Assigment4_DMarkowskaDesvallons

Assigment 4

Libraries

library(doParallel)
library(foreach)
library(jpeg)
library(EBImage)
library(kableExtra)
library(OpenImageR)

Adding Graphics

num=17
files=list.files("C:/Users/domin/OneDrive/Desktop/605/jpg",pattern="\\.jpg")[1:num]

Reading files + dimensions +plotting by pixel

height=1200; width=2500;scale=20
plot_jpeg = function(path, add=FALSE)
{ jpg = readJPEG(path, native=T) 
  res = dim(jpg)[2:1] 
  if (!add) 
    plot(1,1,xlim=c(1,res[1]),ylim=c(1,res[2]),asp=1,type='n',xaxs='i',yaxs='i',xaxt='n',yaxt='n',xlab='',ylab='',bty='n')
  rasterImage(jpg,1,1,res[1],res[2])
}

Creating array

images=array(rep(0,length(files)*height/scale*width/scale*3), dim=c(length(files), height/scale, width/scale,3))

for (i in 1:17){
  temp=resize(readJPEG(paste0("C:/Users/domin/OneDrive/Desktop/605/jpg/", files[i])),height/scale, width/scale)
  images[i,,,]=array(temp,dim=c(1, height/scale, width/scale,3))}

Creating data frame by flattening in to make sensors into one vector

flat=matrix(0, 17, prod(dim(images))) 
for (i in 1:17) {
  newim <- readJPEG(paste0("C:/Users/domin/OneDrive/Desktop/605/jpg/", files[i]))
  r=as.vector(images[i,,,1]); g=as.vector(images[i,,,2]);b=as.vector(images[i,,,3])
  flat[i,] <- t(c(r, g, b))
}
shoes=as.data.frame(t(flat))

Plotting images

par(mfrow=c(3,3))
par(mai=c(.3,.3,.3,.3))
for (i in 1:17){  
plot_jpeg(writeJPEG(images[i,,,]))
}

Data standardization

scaled=scale(shoes, center = TRUE, scale = TRUE)

Correlation

z =cor(scaled)

Finding eigenvectors and eigenvalues

myeigen=eigen(z)
cumsum(myeigen$values) / sum(myeigen$values)
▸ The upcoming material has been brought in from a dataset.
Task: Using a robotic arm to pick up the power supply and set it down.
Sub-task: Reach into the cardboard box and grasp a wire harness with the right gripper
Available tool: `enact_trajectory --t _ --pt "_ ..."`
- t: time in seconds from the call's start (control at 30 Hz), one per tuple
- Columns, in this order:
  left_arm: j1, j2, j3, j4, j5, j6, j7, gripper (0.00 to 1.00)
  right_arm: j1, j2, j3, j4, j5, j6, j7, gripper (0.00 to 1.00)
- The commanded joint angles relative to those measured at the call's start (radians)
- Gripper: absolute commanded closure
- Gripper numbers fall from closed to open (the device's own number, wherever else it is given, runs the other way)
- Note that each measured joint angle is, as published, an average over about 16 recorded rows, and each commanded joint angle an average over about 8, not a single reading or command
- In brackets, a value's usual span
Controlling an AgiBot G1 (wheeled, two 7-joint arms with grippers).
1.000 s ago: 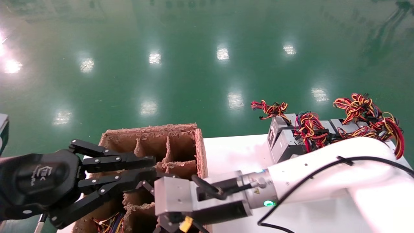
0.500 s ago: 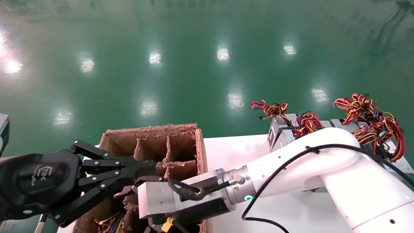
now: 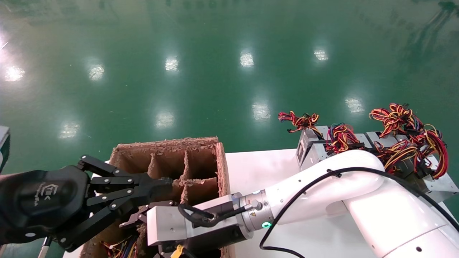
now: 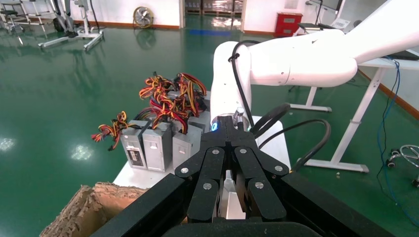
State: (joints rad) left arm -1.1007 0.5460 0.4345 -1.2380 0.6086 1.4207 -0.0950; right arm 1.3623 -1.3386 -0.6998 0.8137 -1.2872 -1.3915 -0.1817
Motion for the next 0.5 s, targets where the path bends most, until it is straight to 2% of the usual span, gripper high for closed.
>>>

##  [1] 0.6928202 0.7940449 0.8451072 0.8723847 0.8913841 0.9076337 0.9216282
##  [8] 0.9336889 0.9433871 0.9524454 0.9609037 0.9688907 0.9765235 0.9832209
## [15] 0.9894033 0.9953587 1.0000000

scaling=diag(myeigen$values[1:2]) / (sqrt(nrow(scaled)-1))
eigenshoes=scaled%*%myeigen$vectors[,1:2]%*%scaling
imageShow(array(eigenshoes[,1], c(60,125,3)))

imageShow(array(eigenshoes[,2], c(60,125,3)))

newdata=images
dim(newdata)=c(length(files),height*width*3/scale^2)
mypca=princomp(t(as.matrix(newdata)), scores=TRUE, cor=TRUE)

Generate All 17 Eigenshoes

mypca2=t(mypca$scores)
dim(mypca2)=c(length(files),height/scale,width/scale,3)
par(mfrow=c(5,5))
par(mai=c(.001,.001,.001,.001))
for (i in 1:17){#plot the first 25 Eigenshoes only
plot_jpeg(writeJPEG(mypca2[i,,,], bg="white"))  #complete without reduction
}

Discussion

The assignment definitely was challenging but also fun. Figuring out each chunk of code from Prof’s rpubs was not an easy task for me. What I have learn is that eigen image is a set of eigenvectors which help to recognize an image.Adding to my knowledge, I found out that “an eigenvalue/eigenvector decomposition of the covariance matrix reveals the principal directions of variation between images in the collection”. What happens when eigenvalues are imaginary?